Night sweats, also known as sleep hyperhidrosis, is when a person experiences excessive sweating during sleep. It can be an unpleasant and uncomfortable experience that can interfere with sleep and quality of life. Night sweats can be a symptom of an underlying medical condition or a standalone condition.

This article will discuss the causes, symptoms, diagnosis, and treatment options for night sweats.

Causes of Night Sweats

A variety of factors can cause night sweats. Some common causes include:

  • Menopause: Women going through menopause often experience night sweats due to hormonal changes.
  • Infections: Night sweats can be a symptom of various infections, such as tuberculosis, HIV, and endocarditis.
  • Medications: Certain medications, such as antidepressants, steroids, and hormone therapy drugs, can cause night sweats.
  • Anxiety and stress: Night sweats can be a symptom of anxiety and stress.
  • Cancer: Certain cancers, such as lymphoma, can cause night sweats.
  • Sleep disorders: Night sweats can be a symptom of sleep apnea and other sleep disorders.
  • Neurological conditions: Neurological conditions, such as autonomic neuropathy, can cause night sweats.

Symptoms of Night Sweats

The primary symptom of night sweats is excessive sweating during sleep. This can lead to soaking sheets and clothing and can cause discomfort and interrupted sleep. Other symptoms of night sweats may include:

  • Chills and fever
  • Rapid heartbeat
  • Insomnia
  • Fatigue
  • Anxiety
  • Weight loss

Diagnosing Night Sweats

To diagnose night sweats, your doctor will first take a medical history and perform a physical exam. They may ask questions about your symptoms, medical history, and any medications you are taking. They may also order blood and imaging tests to rule out underlying medical conditions.

Treatment of Night Sweats

The treatment for night sweats depends on the underlying cause. If night sweats are caused by an underlying medical condition, such as an infection or cancer, treating the underlying condition will often alleviate the night sweats. If medications cause night sweats, your doctor may adjust your medication or prescribe a different medication.
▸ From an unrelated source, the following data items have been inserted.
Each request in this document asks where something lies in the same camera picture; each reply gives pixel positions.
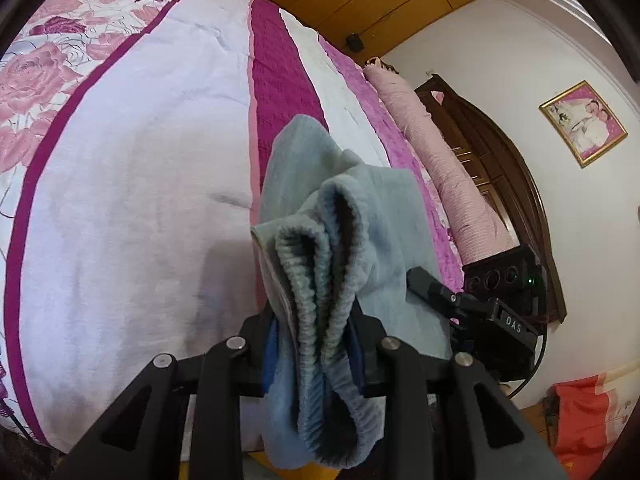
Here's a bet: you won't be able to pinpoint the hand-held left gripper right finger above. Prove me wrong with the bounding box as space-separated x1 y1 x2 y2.
349 310 571 480

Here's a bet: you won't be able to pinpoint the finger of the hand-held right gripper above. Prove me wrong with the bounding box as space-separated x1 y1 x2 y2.
406 266 475 322

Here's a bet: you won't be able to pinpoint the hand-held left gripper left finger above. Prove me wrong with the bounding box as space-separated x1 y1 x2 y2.
50 312 281 480

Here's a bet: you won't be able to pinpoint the grey pants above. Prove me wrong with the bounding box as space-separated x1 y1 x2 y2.
250 114 453 471

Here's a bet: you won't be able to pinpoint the red orange cloth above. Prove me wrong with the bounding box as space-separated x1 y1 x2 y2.
547 365 638 471

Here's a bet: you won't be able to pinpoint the rolled pink quilt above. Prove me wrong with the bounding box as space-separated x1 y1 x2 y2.
363 59 518 267

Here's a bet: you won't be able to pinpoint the dark wooden headboard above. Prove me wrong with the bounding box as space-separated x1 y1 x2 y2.
415 74 568 323

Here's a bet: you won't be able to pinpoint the floral pink bedspread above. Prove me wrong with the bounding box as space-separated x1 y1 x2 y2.
0 0 468 461

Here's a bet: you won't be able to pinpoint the wooden wardrobe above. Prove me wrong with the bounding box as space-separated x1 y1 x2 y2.
200 0 488 63

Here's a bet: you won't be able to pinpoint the black cable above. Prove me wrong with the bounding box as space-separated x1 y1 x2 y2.
510 327 549 402

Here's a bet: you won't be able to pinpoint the gold framed wall picture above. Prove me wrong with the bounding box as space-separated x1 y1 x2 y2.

If there is no underlying medical condition causing the night sweats, several self-care measures can help alleviate the symptoms. These include:

  • Keeping the bedroom cool and well-ventilated
  • Using light bedding and sleepwear
  • Avoiding spicy foods and alcohol
  • Practicing relaxation techniques, such as meditation or deep breathing exercises

If self-care measures are ineffective, your doctor may prescribe medications to help control night sweats, such as hormone replacement therapy, antidepressants, or anticholinergic drugs.

Preventing Night Sweats

There are several things you can do to prevent night sweats, including:

  • Avoiding triggers such as spicy foods, alcohol, and caffeine
  • Staying cool during sleep by using light bedding and sleepwear
  • Practicing good sleep hygiene, such as going to bed and waking up at the same time each day
  • Managing stress and anxiety through relaxation techniques, exercise, and counseling.


Night sweats can be a symptom of an underlying medical or standalone condition. They can be uncomfortable and disruptive experiences that interfere with sleep and quality of life. If you are experiencing night sweats, it is essential to talk to your doctor to rule out any underlying medical conditions and develop a treatment plan for you. With proper diagnosis and treatment, you can get rid of the issue.